A decisão do ministro Dino, que analisou um relatório da Polícia Federal (PF), afirma que as ações investigadas causaram prejuízo ao erário. Segundo o relatório da PF, se considerarmos apenas as emendas já pagas, há um desvio consolidado de R$ 104 milhões. O ministro Dino declarou que o fato de um não parlamentar ter ingerência sobre o orçamento público é grave.

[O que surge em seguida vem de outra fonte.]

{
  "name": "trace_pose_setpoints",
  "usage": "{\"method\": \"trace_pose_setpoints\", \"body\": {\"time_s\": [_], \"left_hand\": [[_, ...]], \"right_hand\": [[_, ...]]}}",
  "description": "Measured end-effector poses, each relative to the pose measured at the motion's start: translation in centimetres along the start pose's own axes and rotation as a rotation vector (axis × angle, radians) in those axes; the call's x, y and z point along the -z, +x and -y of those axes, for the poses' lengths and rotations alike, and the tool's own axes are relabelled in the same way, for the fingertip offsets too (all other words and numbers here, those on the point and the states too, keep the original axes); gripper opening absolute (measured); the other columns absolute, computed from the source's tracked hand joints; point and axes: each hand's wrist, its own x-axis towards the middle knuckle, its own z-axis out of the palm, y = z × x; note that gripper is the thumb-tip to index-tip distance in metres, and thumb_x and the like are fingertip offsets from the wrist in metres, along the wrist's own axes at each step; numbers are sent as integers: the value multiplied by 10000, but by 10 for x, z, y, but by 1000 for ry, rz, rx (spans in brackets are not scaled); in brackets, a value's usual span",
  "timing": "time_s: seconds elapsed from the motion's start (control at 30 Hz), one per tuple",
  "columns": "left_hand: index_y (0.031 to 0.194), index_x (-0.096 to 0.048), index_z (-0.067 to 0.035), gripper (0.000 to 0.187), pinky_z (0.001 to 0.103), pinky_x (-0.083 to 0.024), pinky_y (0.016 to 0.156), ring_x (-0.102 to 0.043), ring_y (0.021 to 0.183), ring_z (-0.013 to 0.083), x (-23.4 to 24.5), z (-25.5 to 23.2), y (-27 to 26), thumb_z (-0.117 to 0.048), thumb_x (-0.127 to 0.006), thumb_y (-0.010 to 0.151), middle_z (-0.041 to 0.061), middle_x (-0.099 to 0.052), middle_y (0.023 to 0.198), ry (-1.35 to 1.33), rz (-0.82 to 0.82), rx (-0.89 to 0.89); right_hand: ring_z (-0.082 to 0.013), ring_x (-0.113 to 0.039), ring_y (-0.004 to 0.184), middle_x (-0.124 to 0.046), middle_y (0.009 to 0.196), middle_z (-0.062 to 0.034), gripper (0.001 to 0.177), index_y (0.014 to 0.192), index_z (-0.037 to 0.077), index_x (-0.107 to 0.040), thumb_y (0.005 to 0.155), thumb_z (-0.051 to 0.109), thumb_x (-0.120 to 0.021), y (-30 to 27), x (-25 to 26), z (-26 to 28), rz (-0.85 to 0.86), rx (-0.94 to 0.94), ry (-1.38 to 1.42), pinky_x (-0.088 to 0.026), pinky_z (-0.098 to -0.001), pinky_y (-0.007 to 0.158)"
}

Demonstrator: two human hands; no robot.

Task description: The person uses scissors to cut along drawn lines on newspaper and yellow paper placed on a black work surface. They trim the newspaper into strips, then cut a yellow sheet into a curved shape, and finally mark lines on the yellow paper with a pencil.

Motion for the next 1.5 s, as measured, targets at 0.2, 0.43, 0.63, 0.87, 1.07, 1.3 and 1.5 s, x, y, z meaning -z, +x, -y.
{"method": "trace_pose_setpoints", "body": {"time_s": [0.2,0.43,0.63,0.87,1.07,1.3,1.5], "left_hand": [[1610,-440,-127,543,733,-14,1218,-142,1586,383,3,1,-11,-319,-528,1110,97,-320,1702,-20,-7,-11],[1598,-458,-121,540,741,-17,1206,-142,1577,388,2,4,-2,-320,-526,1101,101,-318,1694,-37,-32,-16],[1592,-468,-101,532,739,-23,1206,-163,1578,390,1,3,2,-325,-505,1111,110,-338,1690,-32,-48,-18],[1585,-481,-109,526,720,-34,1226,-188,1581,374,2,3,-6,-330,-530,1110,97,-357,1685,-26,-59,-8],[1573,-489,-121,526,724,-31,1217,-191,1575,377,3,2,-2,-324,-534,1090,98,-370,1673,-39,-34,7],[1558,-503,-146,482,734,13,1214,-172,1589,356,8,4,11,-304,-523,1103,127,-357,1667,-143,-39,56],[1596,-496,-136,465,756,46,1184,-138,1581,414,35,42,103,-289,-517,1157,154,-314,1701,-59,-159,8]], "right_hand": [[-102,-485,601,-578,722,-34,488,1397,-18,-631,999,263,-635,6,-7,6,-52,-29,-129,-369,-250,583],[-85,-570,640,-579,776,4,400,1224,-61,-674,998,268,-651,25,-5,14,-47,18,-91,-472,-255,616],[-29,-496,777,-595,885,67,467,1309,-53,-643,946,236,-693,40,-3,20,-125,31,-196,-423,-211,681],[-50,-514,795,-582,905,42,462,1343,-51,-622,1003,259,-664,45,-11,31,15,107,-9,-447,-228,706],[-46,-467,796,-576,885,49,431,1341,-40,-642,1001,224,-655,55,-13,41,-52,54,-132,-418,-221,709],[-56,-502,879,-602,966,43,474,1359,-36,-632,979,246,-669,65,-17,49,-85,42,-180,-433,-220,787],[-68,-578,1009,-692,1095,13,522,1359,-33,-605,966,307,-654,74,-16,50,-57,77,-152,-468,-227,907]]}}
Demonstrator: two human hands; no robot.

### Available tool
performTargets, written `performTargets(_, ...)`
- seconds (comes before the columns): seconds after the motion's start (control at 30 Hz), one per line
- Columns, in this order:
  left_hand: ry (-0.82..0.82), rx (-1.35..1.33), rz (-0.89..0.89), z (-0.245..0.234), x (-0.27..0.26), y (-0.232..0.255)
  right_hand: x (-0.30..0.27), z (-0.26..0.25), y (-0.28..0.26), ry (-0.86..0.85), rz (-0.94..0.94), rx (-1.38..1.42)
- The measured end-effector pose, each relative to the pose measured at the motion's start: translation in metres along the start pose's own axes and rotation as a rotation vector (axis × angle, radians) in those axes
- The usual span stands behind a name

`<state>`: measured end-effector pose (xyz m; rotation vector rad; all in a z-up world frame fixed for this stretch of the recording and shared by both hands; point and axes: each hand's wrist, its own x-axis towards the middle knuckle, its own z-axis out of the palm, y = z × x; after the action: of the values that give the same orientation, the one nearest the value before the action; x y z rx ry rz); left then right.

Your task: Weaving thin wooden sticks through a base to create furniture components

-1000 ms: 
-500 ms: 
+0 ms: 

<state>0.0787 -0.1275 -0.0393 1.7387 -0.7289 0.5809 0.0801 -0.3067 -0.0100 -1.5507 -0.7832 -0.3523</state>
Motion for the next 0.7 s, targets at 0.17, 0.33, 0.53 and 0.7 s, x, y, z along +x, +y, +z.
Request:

A Operação Transparência, deflagrada em dezembro de 2025, aponta que o dirigente do PL contava com autonomia para direcionar recursos de emendas conforme sua cota pessoal. A PF identificou que uma ex-assessora da Câmara, Mariângela Fialek, operava um “arranjo decisório paralelo” para a destinação de verbas públicas, no qual o dirigente aparece como responsável pela definição e remanejamento.
A investigação revelou que planilhas eram formalizadas com indicações diretas de emendas atribuídas ao dirigente. Essas planilhas eram tratadas por servidores da Câmara dos Deputados, dando aparência de legalidade às solicitações, embora a definição dos recursos partisse do dirigente. Servidora da Câmara, Nara Benedetti Nicolau Brum, foi apontada como agente central nesse processo.